DIRECTIONS:
Copy the closing run of lines, from the one with "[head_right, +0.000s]" through the last line of the listing, exactly and without any pictures.

DATA SEGMENT:
------------
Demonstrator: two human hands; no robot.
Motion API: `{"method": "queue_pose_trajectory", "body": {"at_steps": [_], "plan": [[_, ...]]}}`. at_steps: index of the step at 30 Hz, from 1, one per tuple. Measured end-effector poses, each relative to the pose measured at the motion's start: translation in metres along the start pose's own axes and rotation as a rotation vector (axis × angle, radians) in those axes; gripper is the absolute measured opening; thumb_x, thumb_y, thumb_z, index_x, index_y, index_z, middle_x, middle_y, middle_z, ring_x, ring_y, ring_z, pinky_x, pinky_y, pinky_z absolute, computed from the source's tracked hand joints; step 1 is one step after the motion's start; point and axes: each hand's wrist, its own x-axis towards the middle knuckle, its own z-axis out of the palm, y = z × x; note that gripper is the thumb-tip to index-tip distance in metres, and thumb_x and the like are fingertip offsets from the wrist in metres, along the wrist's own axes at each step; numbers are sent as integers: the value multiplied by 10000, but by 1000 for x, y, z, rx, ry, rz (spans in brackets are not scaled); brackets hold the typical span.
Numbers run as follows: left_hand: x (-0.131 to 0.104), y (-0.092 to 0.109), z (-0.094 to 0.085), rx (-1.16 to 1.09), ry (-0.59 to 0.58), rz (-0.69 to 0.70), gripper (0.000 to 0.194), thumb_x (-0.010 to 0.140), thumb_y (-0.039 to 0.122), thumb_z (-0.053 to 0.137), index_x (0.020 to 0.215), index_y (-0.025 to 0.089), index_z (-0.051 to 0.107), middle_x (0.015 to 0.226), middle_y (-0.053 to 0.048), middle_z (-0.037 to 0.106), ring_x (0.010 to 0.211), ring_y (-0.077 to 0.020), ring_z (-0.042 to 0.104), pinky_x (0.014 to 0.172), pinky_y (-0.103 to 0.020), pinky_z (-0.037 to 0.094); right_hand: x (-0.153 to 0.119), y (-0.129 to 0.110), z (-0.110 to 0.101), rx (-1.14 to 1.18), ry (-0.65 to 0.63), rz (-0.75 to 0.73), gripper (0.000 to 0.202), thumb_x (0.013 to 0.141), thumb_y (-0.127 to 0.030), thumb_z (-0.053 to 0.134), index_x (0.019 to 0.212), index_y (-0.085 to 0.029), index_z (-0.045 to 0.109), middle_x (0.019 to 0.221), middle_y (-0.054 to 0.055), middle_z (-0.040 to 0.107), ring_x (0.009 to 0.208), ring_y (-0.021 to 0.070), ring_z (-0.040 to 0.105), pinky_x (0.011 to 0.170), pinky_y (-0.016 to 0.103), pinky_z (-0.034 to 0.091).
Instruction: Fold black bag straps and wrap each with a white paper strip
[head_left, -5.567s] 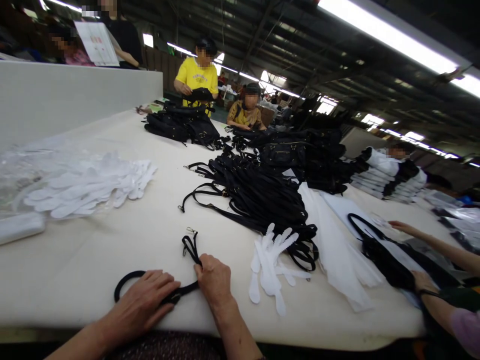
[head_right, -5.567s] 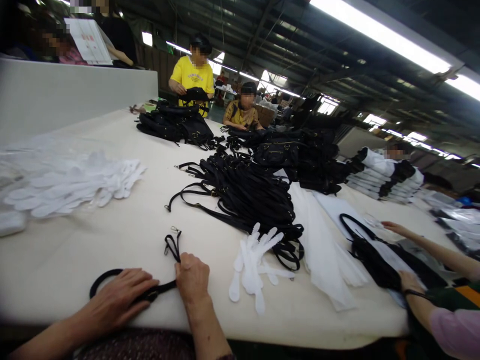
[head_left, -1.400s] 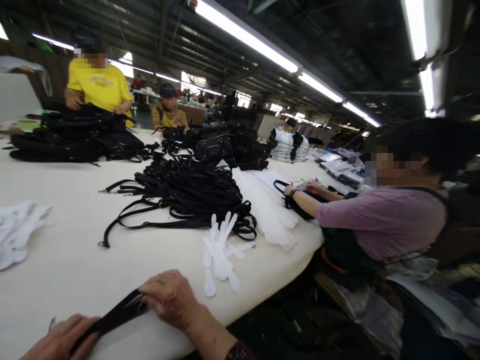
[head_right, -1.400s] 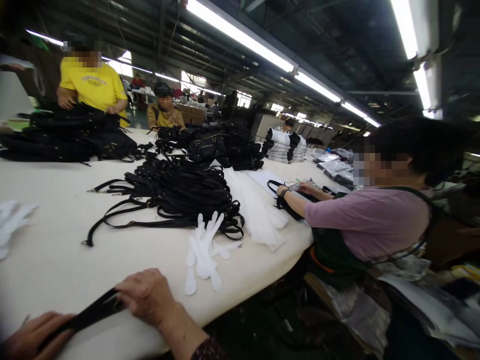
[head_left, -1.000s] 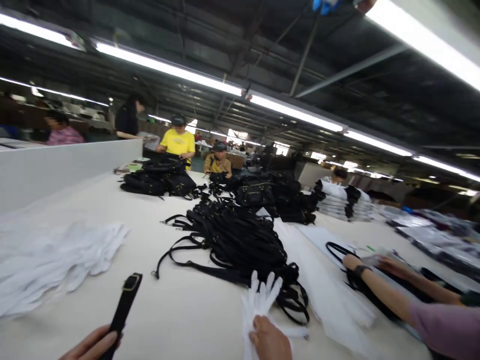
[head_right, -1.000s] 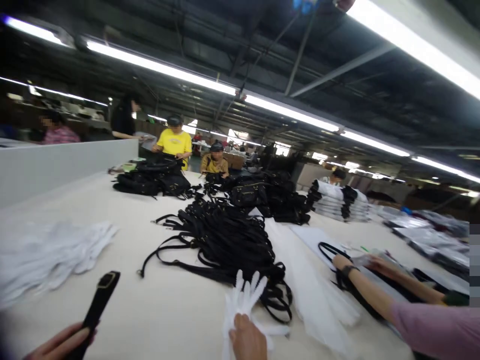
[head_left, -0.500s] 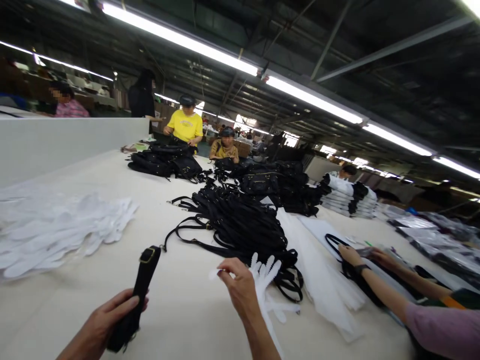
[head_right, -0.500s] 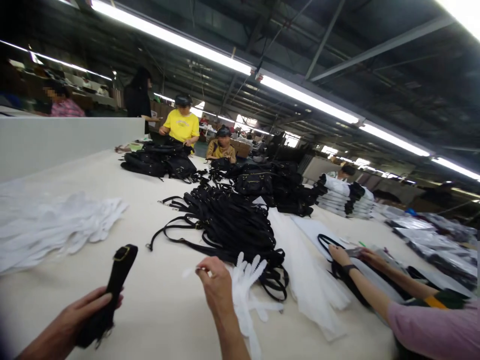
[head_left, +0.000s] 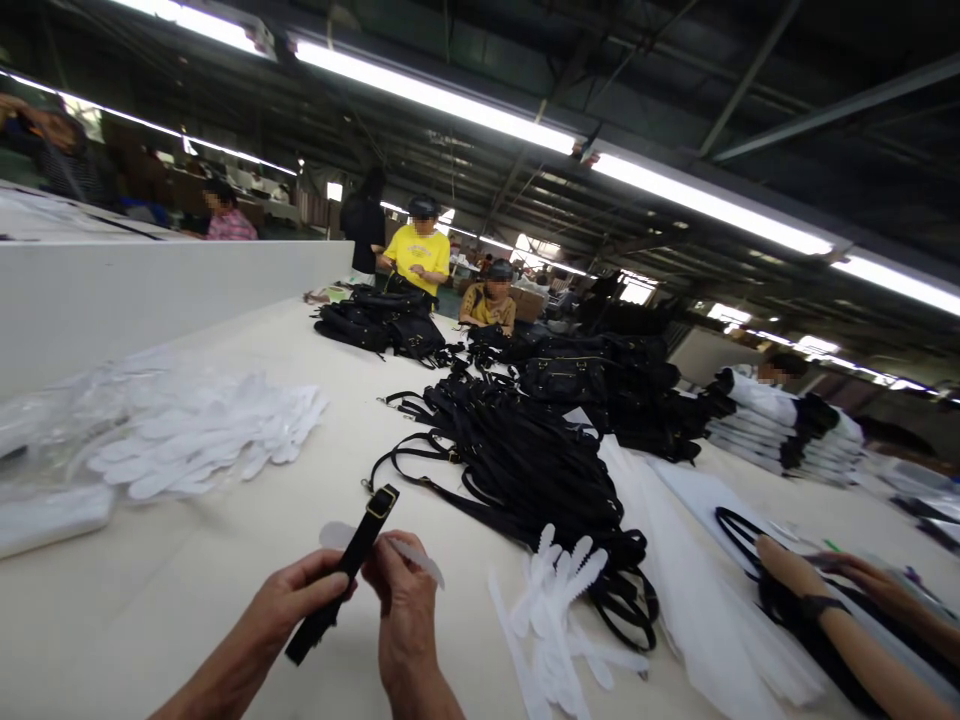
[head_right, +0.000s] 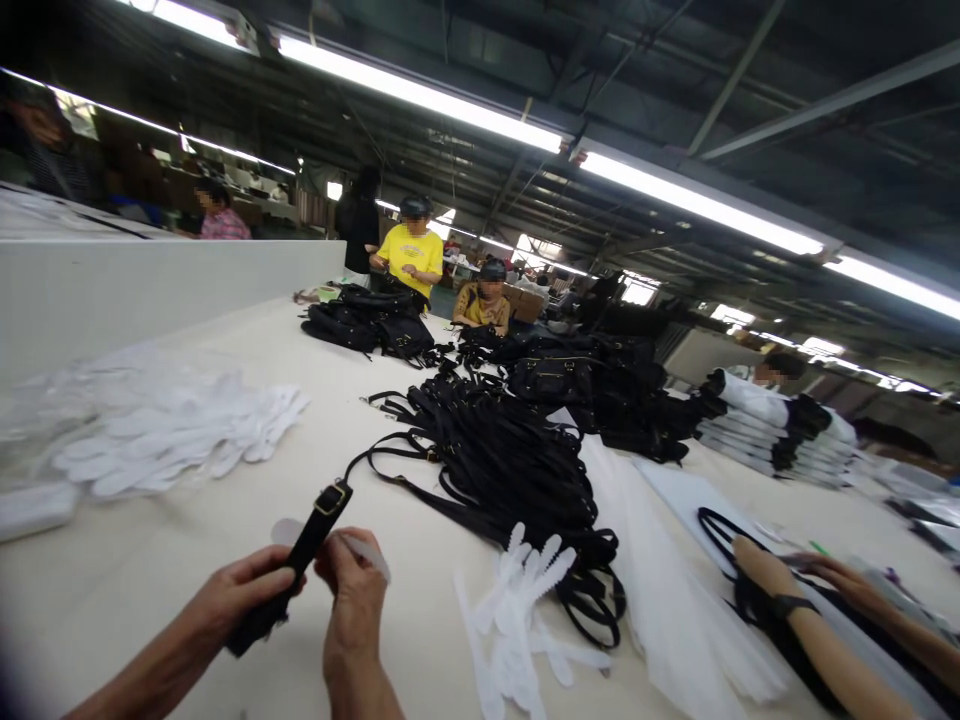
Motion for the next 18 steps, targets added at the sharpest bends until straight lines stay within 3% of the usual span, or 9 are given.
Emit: {"method": "queue_pose_trajectory", "body": {"at_steps": [6, 11, 15, 18], "plan": [[4, -15, 4, -107, 31, 55, 505, 628, 471, 819, 1020, 195, 662, 640, 4, 675, 610, -181, 621, 516, -251, 436, -1, 9, -4, 81, -41, 20, 239, 727, -351, 805, 794, -184, 647, 742, -16, 607, 765, 150, 592, 747, 277, 490], [8, -24, -1, -110, 49, 44, 797, 638, 489, 809, 1305, 167, 514, 638, 3, 676, 594, -177, 590, 531, -265, 425, 0, 16, -7, 98, -75, 72, 269, 696, -360, 827, 805, -178, 660, 771, -2, 634, 769, 161, 601, 727, 282, 492], [12, -31, -5, -121, 37, 13, 958, 643, 514, 799, 1426, 140, 392, 646, -4, 673, 565, -156, 558, 509, -249, 387, -1, 23, -9, 155, -104, 79, 245, 715, -343, 814, 816, -175, 668, 782, 6, 631, 777, 163, 603, 706, 277, 493], [14, -37, -3, -166, 48, 5, 915, 633, 492, 813, 1384, 141, 424, 648, -3, 668, 574, -158, 581, 510, -240, 400, -1, 32, -12, 261, -89, 104, 215, 718, -312, 813, 810, -178, 673, 784, -1, 632, 767, 152, 607, 701, 265, 492]]}}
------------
EXERCISE RESPONSE:
[head_right, +0.000s] 
Motion for the next 18 steps, targets added at the sharpest bends until straight lines stay within 3% of the usual span, or 9 are given.
Emit: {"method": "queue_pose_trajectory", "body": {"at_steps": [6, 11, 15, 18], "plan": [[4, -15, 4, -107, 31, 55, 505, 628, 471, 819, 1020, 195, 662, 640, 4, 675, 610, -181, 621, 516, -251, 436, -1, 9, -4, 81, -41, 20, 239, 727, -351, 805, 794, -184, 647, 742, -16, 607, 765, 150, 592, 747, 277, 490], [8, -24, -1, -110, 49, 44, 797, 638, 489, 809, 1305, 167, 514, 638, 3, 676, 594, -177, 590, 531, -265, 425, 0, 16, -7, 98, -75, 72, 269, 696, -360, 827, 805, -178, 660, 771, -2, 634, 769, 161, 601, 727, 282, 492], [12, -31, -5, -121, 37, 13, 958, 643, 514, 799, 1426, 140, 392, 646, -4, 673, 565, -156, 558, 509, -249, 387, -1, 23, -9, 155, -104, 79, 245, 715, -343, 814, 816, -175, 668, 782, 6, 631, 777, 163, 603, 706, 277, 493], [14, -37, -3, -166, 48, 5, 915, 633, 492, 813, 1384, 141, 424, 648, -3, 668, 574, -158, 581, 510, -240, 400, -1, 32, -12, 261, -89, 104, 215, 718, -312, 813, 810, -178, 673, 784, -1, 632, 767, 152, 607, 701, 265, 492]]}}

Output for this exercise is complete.